A balance sheet is a snapshot of the financial condition of a business at an instant in time — the most important moment in time being at the end of the last day of the income statement period. The balance sheet is unlike the income and cash flow statements, which report flows over a period of time. The balance sheet presents the balances (amounts) of a company’s assets, liabilities, and owners’ equity at an instant in time.
Notice the two quite different meanings of the term balance. As used in balance sheet, the term refers to the equality of the two opposing sides of a business — total assets on the one side and total liabilities and owners’ equity on the other side, like a scale with equal weights on both sides. In contrast, the balance of an account (asset, liability, owners’ equity, revenue, and expense) refers to the amount in the account after recording increases and decreases in the account — the net amount after all additions and subtractions have been entered.
The activities, or transactions, of a business fall into three basic types:
Operating activities: This category refers to making sales and incurring expenses, and also includes the allied transactions that are part and parcel of making sales and incurring expenses. For example, a business records sales revenue when sales are made on credit, and then, later, records cash collections from customers. Keep in mind that the term operating activities includes the allied transactions that precede or are subsequent to the recording of sales and expense transactions.

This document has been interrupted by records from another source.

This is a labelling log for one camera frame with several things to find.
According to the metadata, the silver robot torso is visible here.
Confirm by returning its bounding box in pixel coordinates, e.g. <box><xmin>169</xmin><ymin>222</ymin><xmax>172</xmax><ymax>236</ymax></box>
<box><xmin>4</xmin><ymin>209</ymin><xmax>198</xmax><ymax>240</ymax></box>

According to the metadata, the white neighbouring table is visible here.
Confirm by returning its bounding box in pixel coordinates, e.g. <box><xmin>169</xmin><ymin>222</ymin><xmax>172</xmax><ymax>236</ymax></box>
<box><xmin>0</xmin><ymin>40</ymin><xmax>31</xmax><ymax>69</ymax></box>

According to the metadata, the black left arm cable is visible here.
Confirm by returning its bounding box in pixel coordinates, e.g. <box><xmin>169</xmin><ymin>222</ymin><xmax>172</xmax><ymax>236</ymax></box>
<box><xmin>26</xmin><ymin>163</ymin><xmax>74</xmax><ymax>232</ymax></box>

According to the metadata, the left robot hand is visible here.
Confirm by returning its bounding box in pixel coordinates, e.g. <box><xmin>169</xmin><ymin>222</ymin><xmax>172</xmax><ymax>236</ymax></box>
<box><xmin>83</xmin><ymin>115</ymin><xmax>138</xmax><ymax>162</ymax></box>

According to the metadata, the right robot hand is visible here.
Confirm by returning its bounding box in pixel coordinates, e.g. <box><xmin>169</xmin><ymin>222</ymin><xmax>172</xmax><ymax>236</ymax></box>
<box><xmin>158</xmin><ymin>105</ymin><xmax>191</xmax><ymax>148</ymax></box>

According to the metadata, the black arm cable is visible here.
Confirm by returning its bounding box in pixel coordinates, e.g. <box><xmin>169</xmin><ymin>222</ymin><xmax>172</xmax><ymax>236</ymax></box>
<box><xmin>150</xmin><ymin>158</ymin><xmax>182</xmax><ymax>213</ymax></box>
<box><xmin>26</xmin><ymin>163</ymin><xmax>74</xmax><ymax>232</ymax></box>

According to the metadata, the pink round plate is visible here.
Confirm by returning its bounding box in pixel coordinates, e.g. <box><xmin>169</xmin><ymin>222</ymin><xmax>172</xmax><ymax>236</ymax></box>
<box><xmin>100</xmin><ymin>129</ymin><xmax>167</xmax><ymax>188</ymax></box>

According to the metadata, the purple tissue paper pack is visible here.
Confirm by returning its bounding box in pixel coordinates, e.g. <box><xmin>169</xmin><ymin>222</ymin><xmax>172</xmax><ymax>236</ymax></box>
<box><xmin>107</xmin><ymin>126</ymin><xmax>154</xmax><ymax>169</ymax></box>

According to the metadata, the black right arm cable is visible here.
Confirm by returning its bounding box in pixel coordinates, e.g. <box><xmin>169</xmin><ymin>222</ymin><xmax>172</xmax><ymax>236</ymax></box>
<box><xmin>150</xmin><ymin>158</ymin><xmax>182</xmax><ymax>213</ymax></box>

Investing activities: This term refers to making investments in long-term assets and (eventually) disposing of the assets when the business no longer needs them. The primary examples of investing activities for businesses that sell products and services are capital expenditures, which are the amounts spent to modernize, expand, and replace the long-term operating assets of a business.
Financing activities: These activities include securing money from debt and equity sources of capital, returning capital to these sources, and making distributions from profit to owners. Note that distributing profit to owners is treated as a financing transaction, not as a separate category.
An accountant can prepare a balance sheet at any time that a manager wants to know how things stand financially. Some businesses — particularly financial institutions such as banks, mutual funds, and securities brokers — need balance sheets at the end of each day, in order to track their day-to-day financial situation.
For most businesses, however, balance sheets are prepared only at the end of each month, quarter, and year. A balance sheet is always prepared at the close of business on the last day of the profit period. In other words, the balance sheet should be in sync with the income statement.